SpuriousLogic writes "Does happiness rise with income? In one of the more scientific attempts to answer that question, researchers from Princeton have put a price on happiness. It's about $75,000 in income a year. They found that not having enough money definitely causes emotional pain and unhappiness. But, after reaching an income of about $75,000 per year, money can't buy happiness. More money can, however, help people view their lives as successful or better. The study found that people's evaluations of their lives improved steadily with annual income. But the quality of their everyday experiences — their feelings — did not improve above an income of $75,000 a year. As income decreased from $75,000, people reported decreasing happiness and increasing sadness, as well as stress. The study found that being divorced, being sick and other painful experiences have worse effects on a poor person than on a wealthier one."

13 of 772 comments (clear)

  1. Double what you are earning by EmperorOfCanada · · Score: 4, Insightful

    What I have observed is that a happy income is double your present income. I have seen this with people earning less than 20k and more than a million.
    75K would be about double the national average.
    Also this 75k number would completely depend on where you are. 75K is poverty in NYC while in most Podunks 75K would make you near royalty.

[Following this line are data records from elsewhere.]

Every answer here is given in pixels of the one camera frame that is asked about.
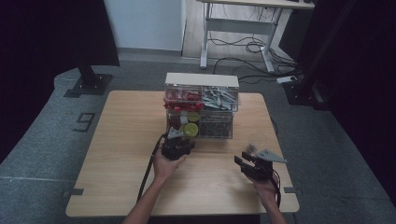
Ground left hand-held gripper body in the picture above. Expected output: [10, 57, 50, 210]
[161, 127, 196, 161]

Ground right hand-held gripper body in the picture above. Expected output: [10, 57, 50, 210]
[246, 148, 288, 182]

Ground pile of dark packets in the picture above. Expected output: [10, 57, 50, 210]
[199, 115, 233, 138]

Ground clear acrylic drawer organizer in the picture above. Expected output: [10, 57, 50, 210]
[163, 72, 241, 140]

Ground person's left hand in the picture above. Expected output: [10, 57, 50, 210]
[152, 150, 188, 185]

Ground person's right hand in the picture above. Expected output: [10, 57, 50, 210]
[245, 172, 280, 207]

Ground green lidded small cup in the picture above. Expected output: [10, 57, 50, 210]
[187, 111, 202, 123]
[183, 122, 200, 137]

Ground pile of red packets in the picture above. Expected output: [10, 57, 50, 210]
[163, 86, 204, 113]

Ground pile of grey packets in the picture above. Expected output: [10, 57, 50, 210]
[203, 87, 239, 111]

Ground white power strip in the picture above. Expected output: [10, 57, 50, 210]
[276, 75, 299, 85]

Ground dark floor tape marker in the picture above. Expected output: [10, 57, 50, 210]
[73, 112, 96, 133]

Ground black curtain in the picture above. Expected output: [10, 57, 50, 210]
[278, 0, 396, 197]
[0, 0, 120, 164]

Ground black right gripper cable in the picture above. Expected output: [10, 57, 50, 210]
[270, 169, 283, 209]

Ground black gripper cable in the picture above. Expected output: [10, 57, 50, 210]
[135, 133, 168, 203]
[270, 169, 283, 209]

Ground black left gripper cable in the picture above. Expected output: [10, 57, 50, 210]
[135, 133, 168, 203]

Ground black stand with base plate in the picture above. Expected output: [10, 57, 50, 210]
[64, 59, 114, 97]
[282, 0, 358, 111]

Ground black floor cables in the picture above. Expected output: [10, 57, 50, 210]
[207, 31, 302, 85]

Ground white desk frame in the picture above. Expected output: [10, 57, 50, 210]
[195, 0, 316, 75]

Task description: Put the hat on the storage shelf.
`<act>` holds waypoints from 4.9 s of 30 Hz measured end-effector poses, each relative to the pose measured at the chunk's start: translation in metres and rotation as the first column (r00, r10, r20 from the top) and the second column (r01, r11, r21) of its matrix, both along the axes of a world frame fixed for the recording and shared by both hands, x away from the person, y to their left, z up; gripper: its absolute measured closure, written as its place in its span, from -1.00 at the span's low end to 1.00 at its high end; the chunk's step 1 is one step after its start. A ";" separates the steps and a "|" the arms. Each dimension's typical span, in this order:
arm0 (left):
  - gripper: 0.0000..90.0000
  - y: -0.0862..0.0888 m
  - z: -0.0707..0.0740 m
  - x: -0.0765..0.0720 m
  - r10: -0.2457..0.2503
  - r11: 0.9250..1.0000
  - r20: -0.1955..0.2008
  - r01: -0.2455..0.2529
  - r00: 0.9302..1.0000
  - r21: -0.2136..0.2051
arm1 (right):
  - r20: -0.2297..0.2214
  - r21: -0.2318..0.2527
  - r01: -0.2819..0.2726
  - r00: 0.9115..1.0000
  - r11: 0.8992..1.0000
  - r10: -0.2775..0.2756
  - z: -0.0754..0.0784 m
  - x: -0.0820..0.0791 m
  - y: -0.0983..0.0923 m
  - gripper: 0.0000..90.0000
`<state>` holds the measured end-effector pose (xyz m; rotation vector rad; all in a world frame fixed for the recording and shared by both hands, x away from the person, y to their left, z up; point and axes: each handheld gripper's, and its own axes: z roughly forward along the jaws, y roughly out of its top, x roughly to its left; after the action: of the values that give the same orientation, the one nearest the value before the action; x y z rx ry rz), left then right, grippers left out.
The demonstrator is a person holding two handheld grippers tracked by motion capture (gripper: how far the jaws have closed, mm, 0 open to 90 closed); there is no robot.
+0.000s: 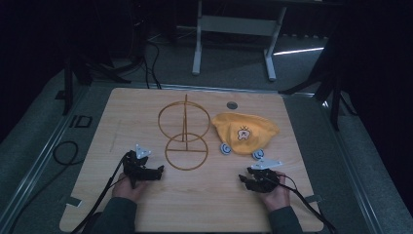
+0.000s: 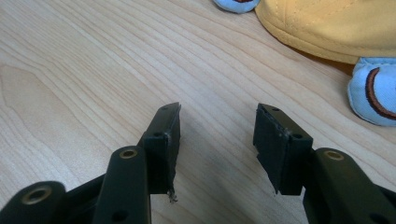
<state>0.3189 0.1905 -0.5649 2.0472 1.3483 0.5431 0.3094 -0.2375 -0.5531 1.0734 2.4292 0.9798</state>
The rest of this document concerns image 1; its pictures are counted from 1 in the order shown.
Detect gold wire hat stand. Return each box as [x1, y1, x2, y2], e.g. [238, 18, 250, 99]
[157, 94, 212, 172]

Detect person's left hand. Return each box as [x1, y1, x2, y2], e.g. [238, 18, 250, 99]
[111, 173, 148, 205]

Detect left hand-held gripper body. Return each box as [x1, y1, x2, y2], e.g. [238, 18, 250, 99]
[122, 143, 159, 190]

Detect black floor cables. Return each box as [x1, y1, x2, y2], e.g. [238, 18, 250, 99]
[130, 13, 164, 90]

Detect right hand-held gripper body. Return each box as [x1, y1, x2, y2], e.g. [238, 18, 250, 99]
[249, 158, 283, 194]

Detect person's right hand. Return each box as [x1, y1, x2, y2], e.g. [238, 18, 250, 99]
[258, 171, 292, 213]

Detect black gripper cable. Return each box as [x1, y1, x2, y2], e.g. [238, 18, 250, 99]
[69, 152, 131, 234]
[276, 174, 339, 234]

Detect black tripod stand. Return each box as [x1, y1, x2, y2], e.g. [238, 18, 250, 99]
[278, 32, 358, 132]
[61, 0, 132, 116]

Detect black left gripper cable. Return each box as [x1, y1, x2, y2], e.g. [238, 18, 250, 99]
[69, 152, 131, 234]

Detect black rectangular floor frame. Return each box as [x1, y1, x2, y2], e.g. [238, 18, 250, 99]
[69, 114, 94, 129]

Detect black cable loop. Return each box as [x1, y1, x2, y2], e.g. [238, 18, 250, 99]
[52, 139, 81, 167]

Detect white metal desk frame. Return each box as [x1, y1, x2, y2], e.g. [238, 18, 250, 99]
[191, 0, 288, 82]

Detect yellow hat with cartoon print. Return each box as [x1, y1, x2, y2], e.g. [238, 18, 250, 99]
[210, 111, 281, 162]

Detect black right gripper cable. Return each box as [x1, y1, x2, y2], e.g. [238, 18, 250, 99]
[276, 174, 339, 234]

  2. Lack of debt makes for happiness by Shivetya · · Score: 4, Insightful

    I don't know how you put a $ figure on it. For me, it was lack of plastic debt. I have one CC and it it paid off weekly, yeah, weekly. My main debt is my house, followed by a car; whose sale price was less than 30% my gross. I do my best to keep monthlies to a minimum, meaning paid for cell plan, my internet, and my TV.

    I set aside multiple savings accounts with automatic $50 deductions or more, after a while you lose track of them until tax time but the its nice to know you have money out there. So besides paying down debt create an automatic deposit into a savings account, preferably not at the same back your checking is at. Then just file it away in the back of your mind. Never touch it unless you lost all other means of having money for shelter and food.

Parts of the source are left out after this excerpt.